【python】B站弹幕数据分析及可视化(爬虫+数据挖掘)
成果展示
项目地址
完整代码可在我的github中下载:https://github.com/XavierJiezou/python-danmu-analysis
爬取弹幕
可以看我之前写的这篇文章:10行代码下载B站弹幕
下载代码
# download.py
'''依赖模块
pip install requests
'''
import re
import requests
url = input('请输入B站视频链接: ')
res = requests.get(url)
cid = re.findall(r'"cid":(.*?),', res.text)[-1]
url = f'https://comment.bilibili.com/{cid}.xml'
res = requests.get(url)
with open(f'{cid}.xml', 'wb') as f:
f.write(res.content)
样例输入
B站番剧《花丸幼稚园》第六集视频播放地址:https://www.bilibili.com/bangumi/play/ep17617
样例输出
弹幕文件51816463.xml:https://comment.bilibili.com/51816463.xml
数据处理
下载弹幕文件51816463.xml
后,我们打开看一下:
<?xml version="1.0" encoding="UTF-8"?>
<i>
<chatserver>chat.bilibili.com</chatserver>
<chatid>51816463</chatid>
<mission>0</mission>
<maxlimit>3000</maxlimit>
<state>0</state>
<real_name>0</real_name>
<source>k-v</source>
<d p="302.30800,1,25,16777215,1606932706,0,b105c2ee,41833218383544323">长颈鹿呢?还是大象呢?(</d>
<d p="608.17000,1,25,16707842,1606926336,0,af4597df,41829878640672775">我也不想的,实在是太大了呀</d>
<d p="249.95600,1,25,14811775,1606925877,0,af4597df,41829637765988357">真是深不可测啊</d>
此处省略很多字
</i>
可以看到xml
文件中d
标签的text
部分就是弹幕的文本,而d
标签的p
属性应该是弹幕的相关参数,共有8个,用逗号分隔。
参数略解:
- stime: 弹幕出现时间 (s)
- mode: 弹幕类型 (< 7 时为普通弹幕)
- size: 字号
- color: 文字颜色
- date: 发送时间戳
- pool: 弹幕池ID
- author: 发送者ID
- dbid: 数据库记录ID(单调递增)
参数详解:
① stime(float):弹幕出现时间,单位是秒;也就是在几秒出现弹幕。
② mode(int):弹幕类型,有8种;小于8为普通弹幕,8是高级弹幕。
- 1~3:滚动弹幕
- 4:底端弹幕
- 6:顶端弹幕
- 7:逆向弹幕
- 8:高级弹幕
③ size(int):字号。
- 12:非常小
- 16:特小
- 18:小
- 25:中
- 36:大
- 45:很大
- 64:特别大
④ color(int):文字颜色;十进制表示的颜色。
⑤ data(int):弹幕发送时间戳。也就是从基准时间1970-1-1 08:00:00
开始到发送时间的秒数。
⑥ pool(int):弹幕池ID。
- 0:普通池
- 1:字幕池
- 2:特殊池(高级弹幕专用)
⑦ author(str):发送者ID,用于"屏蔽此发送者的弹幕"的功能。
⑧ dbid(str):弹幕在数据库中的行ID,用于"历史弹幕"功能。
了解弹幕的参数后,我们就将弹幕信息保存为danmus.csv
文件:
# processing.py
import re
with open('51816463.xml', encoding='utf-8') as f:
data = f.read()
comments = re.findall('<d p="(.*?)">(.*?)</d>', data)
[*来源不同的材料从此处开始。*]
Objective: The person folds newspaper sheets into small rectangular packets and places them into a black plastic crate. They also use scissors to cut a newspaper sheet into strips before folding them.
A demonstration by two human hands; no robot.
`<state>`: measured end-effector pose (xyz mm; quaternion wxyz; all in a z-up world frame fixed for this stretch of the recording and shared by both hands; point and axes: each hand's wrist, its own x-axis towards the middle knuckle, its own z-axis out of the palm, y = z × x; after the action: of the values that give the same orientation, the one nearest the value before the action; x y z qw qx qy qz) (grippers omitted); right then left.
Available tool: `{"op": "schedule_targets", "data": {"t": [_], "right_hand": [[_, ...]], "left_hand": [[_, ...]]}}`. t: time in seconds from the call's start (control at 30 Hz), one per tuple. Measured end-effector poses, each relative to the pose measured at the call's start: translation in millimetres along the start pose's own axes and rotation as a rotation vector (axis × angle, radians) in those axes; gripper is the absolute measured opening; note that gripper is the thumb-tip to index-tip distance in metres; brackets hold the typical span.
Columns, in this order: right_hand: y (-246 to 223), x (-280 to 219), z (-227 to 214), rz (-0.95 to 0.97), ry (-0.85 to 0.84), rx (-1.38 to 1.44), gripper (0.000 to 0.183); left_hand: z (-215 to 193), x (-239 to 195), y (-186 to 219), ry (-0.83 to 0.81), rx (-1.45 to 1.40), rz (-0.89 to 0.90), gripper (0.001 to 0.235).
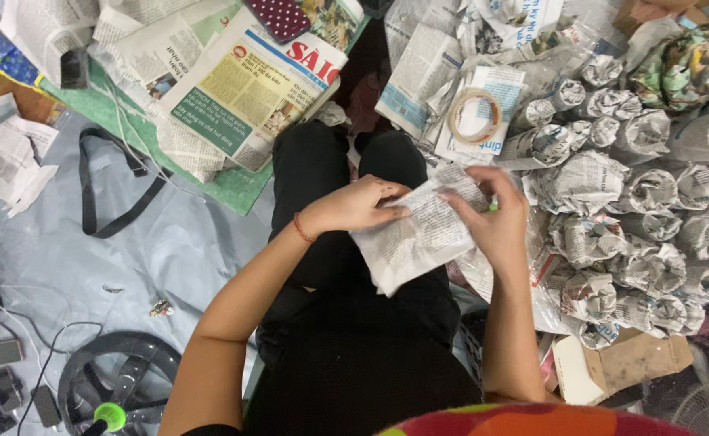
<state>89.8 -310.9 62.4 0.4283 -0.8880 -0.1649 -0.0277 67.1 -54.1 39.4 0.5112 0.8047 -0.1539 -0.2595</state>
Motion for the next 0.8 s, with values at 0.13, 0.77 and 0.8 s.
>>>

# print(len(comments)) # 3000
danmus = [','.join(item) for item in comments]
headers = ['stime', 'mode', 'size', 'color', 'date', 'pool', 'author', 'dbid', 'text']
headers = ','.join(headers)
danmus.insert(0, headers)
with open('danmus.csv', 'w', encoding='utf_8_sig') as f:
f.writelines([line+'\n' for line in danmus])
数据分析
词频分析
# wordCloud.py
'''依赖模块
pip install jieba, pyecharts
'''
from pyecharts import options as opts
from pyecharts.charts import WordCloud
import jieba
with open('danmus.csv', encoding='utf-8') as f:
text = " ".join([line.split(',')[-1] for line in f.readlines()])
words = jieba.cut(text)
_dict = {}
for word in words:
if len(word) >= 2:
_dict[word] = _dict.get(word, 0)+1
items = list(_dict.items())
items.sort(key=lambda x: x[1], reverse=True)
c = (
WordCloud()
.add(
"",
items,
word_size_range=[20, 120],
textstyle_opts=opts.TextStyleOpts(font_family="cursive"),
)
.render("wordcloud.html")
)
情感分析
由饼状图可知:3000条弹幕中,积极弹幕超过一半,中立弹幕有百分之三十几。
当然,弹幕调侃内容居中,而且有很多梗,会对情感分析造成很大的障碍,举个栗子:
>>> from snownlp import SnowNLP >>> s = SnowNLP('阿伟死了') >>> s.sentiments 0.1373666377744408
"阿伟死了"因带有"死"字,所以被判别为消极情绪。但实际上,它反映的确是积极情绪,形容对看到可爱的事物时的激动心情。
# emotionAnalysis.py
'''依赖模块
pip install snownlp, pyecharts
'''
from snownlp import SnowNLP
from pyecharts import options as opts
from pyecharts.charts import Pie
with open('danmus.csv', encoding='utf-8') as f:
text = [line.split(',')[-1] for line in f.readlines()[1:]]
emotions = {
'positive': 0,
'negative': 0,
'neutral': 0
}
for item in text:
if SnowNLP(item).sentiments > 0.6:
emotions['positive'] += 1
elif SnowNLP(item).sentiments < 0.4:
emotions['negative'] += 1
else:
emotions['neutral'] += 1
print(emotions)
c = (
Pie()
.add("", list(emotions.items()))
.set_colors(["blue", "purple", "orange"])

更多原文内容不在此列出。